Many times, I get asked by clients if they can use someone else’s intellectual property because it’s “fair use.” This term gets thrown around a lot – as if it were some kind of legal permission slip to infringe upon another’s intellectual property without repercussion. Before you can even begin to unpack whether a fair use defense is available to you, it’s important you really understand what it is.
To be clear, if the unauthorized use of another’s intellectual property is deemed “fair use,” that doesn’t mean the use is inherently allowed. Instead, fair use refers to a legal defense afforded to someone who has been sued for, most commonly, copyright infringement. Simply put, the fair use defense permits the unlicensed use of copyright-protected works, even though that use of the work might not be allowed or even, expressly prohibited, by the owner.

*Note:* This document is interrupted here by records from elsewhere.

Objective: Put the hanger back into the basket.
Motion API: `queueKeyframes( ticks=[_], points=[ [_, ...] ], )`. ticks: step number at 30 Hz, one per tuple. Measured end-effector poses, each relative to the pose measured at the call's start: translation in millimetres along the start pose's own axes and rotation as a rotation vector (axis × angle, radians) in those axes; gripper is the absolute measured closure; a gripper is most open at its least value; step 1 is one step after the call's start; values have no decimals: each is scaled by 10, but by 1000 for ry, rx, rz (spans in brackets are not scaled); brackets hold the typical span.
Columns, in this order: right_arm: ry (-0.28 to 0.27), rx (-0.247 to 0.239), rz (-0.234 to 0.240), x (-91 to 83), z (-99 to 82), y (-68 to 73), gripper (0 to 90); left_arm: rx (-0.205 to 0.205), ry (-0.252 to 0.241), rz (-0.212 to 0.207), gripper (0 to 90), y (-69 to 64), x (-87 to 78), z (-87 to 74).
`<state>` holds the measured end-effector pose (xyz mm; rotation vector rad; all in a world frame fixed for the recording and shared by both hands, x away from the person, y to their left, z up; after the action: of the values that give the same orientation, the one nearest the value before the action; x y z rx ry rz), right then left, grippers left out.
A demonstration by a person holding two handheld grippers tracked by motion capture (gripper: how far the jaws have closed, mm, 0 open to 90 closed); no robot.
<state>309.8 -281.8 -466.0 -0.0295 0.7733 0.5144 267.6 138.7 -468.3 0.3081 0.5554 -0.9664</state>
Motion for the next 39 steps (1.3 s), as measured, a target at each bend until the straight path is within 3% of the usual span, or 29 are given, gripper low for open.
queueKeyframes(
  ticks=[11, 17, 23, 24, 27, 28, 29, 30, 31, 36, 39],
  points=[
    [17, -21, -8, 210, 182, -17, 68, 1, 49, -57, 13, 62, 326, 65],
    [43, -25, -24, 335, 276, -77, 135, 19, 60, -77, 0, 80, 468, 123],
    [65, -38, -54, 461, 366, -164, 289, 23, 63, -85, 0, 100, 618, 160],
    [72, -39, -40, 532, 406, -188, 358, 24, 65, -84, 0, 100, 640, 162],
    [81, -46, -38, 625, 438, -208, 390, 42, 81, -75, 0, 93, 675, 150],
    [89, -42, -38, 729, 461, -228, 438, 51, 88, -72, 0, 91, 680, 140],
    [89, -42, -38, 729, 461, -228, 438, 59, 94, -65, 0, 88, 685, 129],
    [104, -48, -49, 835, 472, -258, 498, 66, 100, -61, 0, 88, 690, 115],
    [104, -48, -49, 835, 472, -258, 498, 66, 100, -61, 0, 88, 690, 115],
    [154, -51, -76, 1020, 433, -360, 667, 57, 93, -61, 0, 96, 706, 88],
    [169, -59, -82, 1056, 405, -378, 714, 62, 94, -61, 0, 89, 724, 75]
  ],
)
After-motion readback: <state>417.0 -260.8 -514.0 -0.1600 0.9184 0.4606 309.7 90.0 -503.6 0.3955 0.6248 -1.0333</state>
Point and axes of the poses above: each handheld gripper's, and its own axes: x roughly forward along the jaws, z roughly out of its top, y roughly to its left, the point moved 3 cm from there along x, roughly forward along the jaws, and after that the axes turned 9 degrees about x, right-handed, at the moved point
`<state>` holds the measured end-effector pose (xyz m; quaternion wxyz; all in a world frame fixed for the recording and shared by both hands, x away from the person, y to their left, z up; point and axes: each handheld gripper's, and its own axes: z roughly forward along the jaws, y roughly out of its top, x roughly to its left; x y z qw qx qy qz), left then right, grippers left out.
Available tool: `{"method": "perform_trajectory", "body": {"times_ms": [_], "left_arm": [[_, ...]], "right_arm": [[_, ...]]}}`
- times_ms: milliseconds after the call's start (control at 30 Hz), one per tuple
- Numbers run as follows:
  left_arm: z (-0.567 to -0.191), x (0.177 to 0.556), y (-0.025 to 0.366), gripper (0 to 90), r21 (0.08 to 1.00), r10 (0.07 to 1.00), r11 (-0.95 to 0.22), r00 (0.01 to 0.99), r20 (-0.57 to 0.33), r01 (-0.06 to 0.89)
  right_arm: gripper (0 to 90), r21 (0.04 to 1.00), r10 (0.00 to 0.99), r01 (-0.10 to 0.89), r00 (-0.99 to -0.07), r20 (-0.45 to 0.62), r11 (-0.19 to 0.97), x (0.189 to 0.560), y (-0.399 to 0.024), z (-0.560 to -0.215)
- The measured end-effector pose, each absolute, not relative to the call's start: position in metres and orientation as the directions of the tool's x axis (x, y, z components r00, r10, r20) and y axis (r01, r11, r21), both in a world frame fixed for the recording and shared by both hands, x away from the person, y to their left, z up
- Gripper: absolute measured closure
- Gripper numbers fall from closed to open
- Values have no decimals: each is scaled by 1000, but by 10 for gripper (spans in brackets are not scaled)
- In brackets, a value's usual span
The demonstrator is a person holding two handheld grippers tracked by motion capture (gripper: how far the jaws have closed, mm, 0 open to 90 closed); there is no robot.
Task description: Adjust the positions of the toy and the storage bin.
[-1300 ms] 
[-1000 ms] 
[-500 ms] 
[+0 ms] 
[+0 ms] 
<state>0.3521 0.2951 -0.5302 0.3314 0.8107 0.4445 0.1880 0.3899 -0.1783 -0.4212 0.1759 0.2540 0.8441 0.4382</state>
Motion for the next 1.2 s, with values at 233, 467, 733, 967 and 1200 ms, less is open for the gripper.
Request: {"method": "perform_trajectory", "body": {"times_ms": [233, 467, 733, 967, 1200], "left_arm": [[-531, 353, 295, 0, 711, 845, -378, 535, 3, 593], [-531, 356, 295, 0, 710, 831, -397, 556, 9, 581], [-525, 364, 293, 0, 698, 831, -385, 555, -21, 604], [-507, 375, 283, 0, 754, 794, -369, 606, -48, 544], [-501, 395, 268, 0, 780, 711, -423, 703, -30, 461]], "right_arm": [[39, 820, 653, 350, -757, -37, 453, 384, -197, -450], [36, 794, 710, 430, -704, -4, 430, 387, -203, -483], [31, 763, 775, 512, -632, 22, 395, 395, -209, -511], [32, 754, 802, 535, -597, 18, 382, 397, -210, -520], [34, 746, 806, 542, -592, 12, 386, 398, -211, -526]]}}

Section 107 of the Copyright Act provides the framework for determining whether an unauthorized use would be classified as fair use by identifying types of uses: criticism, comment, news reporting, teaching, scholarship, and research. These are examples of activities that may qualify as fair use, depending upon further examination and evaluation. Typically, it is a judge who will make the final determination as to whether certain uses qualify as fair use. This defense creates a limitation to copyright protection that is intended to balance the interests of copyright holders and the ability to use creative works. Without this defense, any use of copyrighted material without permission or license by the owner could be deemed actionable infringement.
So, what does that mean to someone who doesn’t speak lawyer? Let’s use an example. Say you’re a teacher. You decide to show a movie in class today. You want to keep it somewhat educational, so you show the BBC program, Blue Planet. You grab the DVD (or I suppose it’s more likely to be through the Netflix app these days), pop it in, and play the film. The students are happy, and you are happy because you are able to catch up on grading some papers and get home at a reasonable hour. If you’re a teacher, I bet you can probably relate to this and are nodding your head. But, I bet not a lot of teachers would question the legality of doing what they did. Technically speaking, you violated someone’s copyright by playing the film. “What the heck? How did I do that?” you ask. Well, copyright is a very broad term that covers a lot of stuff. It’s more like a bundle of rights that protects everything from artwork to software. One of those rights is being able to make money off the stuff you create. In this example, the stuff created was the video you just showed to your class, and the one who created it is the BBC. Copyright lets them, and only them, use their movie in the ways they see fit. If someone uses it without their permission, they can sue them for copyright infringement.
Why aren’t more teachers freaking out about showing movies in their classrooms? Because of the fair use defense. One of the uses covered as a “permissible use” of someone else’s material is for teaching. In this case, the teacher showed it for an educational purpose and wasn’t making any money off it. And BBC knows this kind of use is going to happen. Hence why it’s not going to go around suing people for doing this. They know if they do, the teacher is going to say it’s fair use and a judge will agree. This example is just one of many types of fair use that fall under the defense.
I know what you’re thinking. You’re thinking, “That’s great! So, I’m a teacher, and because of that, I can always show movies to students without worrying about a lawsuit.” And you’d be wrong. The reason fair use is so tricky, is because of the facts surrounding how the copyrighted material is used, matter. One little change in facts can take use from being squarely within the fair use defense to being infringement. And copyright infringement suits have big consequences. Most copyright infringement lawsuits provide statutory damages to the winner. This means that there is an amount of money literally written into the law that requires you pay a certain amount of money for every time you infringe. This can often be in the tens of thousands of dollars.
That’s why it’s so important to not take chances when it comes to using someone else’s intellectual property, especially if you are in the business of content creation/reproduction. People using social media apps like Instagram and Facebook to generate income and run businesses are becoming savvier when it comes to the laws on reposting/publishing original content. Earlier established accounts like @Fuckjerry and @thefatjew who made millions of dollars off using unlicensed copyrighted material to re-posting then sell may have been able to get away with that behavior when social media etiquette hadn’t been established. But, as for the legality, that behavior has never been legal. And you better believe businesses are now willing to sue to protect the content. That’s why simple attribution isn’t always enough. The context in which you use someone else’s content matters and the ramifications of unauthorized use can be huge. A seasoned intellectual property attorney can be helpful in helping you decide whether your intended use of someone else’s material is worth the risk.